Data Science I with python
STAT 303-1-Sec20
Preface
Welcome to STAT 303-1 (Data Science with Python I), Section 20 at Northwestern University.
This book is designed to support your journey into data science, blending foundational concepts with hands-on practice. It builds on the original work of Professor Arvind Krishna, whose materials inspired the structure and spirit of this resource. The content has been thoughtfully updated to meet the evolving needs of students and the goals of the course.
In this first course, you will:
- Learn to use essential Python libraries for data science, including but not limited to NumPy, Pandas, and Matplotlib. These three are the main focus, but you will also be introduced to other useful libraries and tools as needed for real-world data analysis.
- Develop skills in Exploratory Data Analysis (EDA), transforming messy, real-world datasets into meaningful insights through visualization, summarization, and pattern discovery
The book is organized to guide you step-by-step:
- Chapters 1–3: Set up your coding environment in VS Code, understand Python environments, and enhance your workflow
- Chapters 4–5: Review key concepts from STAT 201. If you need a refresher, visit the STAT 201 ebook.

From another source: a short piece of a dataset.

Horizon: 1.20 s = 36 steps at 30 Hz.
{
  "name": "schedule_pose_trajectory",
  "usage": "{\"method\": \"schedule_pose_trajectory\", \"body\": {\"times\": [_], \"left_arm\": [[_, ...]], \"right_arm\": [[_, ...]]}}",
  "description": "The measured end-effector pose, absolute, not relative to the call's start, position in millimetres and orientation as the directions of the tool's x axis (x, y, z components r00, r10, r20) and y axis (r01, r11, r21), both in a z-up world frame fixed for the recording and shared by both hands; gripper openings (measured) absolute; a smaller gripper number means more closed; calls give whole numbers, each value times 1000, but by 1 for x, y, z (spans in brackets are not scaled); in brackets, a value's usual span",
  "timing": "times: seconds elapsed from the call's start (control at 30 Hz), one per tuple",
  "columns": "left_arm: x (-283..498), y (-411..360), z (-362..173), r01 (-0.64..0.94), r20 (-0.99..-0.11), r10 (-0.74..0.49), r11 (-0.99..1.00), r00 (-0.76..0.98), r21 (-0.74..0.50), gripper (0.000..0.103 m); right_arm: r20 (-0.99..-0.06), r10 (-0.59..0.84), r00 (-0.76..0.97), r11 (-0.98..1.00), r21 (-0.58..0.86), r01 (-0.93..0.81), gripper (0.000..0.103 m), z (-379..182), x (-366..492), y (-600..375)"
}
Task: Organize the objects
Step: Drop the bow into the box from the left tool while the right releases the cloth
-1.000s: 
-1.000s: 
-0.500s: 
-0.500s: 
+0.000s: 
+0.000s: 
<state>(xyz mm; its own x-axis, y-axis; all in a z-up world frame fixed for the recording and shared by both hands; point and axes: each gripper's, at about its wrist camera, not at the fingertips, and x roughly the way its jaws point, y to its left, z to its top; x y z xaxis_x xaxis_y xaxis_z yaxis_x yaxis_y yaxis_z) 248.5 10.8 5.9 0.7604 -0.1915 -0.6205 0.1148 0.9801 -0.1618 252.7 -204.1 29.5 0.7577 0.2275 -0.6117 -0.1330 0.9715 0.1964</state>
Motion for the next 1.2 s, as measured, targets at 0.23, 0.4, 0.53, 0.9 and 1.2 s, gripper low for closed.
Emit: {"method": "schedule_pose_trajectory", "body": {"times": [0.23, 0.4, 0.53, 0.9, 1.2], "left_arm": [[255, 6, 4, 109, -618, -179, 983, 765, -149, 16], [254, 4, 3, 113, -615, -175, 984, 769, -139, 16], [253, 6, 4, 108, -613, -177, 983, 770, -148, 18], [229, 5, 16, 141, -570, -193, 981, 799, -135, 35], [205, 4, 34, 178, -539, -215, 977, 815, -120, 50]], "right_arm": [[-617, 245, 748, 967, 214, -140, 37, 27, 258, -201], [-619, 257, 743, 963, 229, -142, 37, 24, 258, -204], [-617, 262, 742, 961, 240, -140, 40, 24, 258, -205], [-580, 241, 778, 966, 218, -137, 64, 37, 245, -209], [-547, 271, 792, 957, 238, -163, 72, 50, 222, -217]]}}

- New material begins in Chapter 6 – Reading Data
Throughout the quarter, this resource will be updated and refined to improve clarity, depth, and alignment with our teaching objectives.
As a living document, your feedback and suggestions are always welcome. Contributions from students, instructors, and the broader academic community help make this book stronger and more effective.
If you have ideas for improving the textbook, please share your feedback or suggestions using our dedicated Textbook Improvement Form. Your input is invaluable in making this resource better for everyone.
Thank you for joining us on this learning adventure. We hope this book becomes a valuable companion as you build your skills and confidence in data science with Python.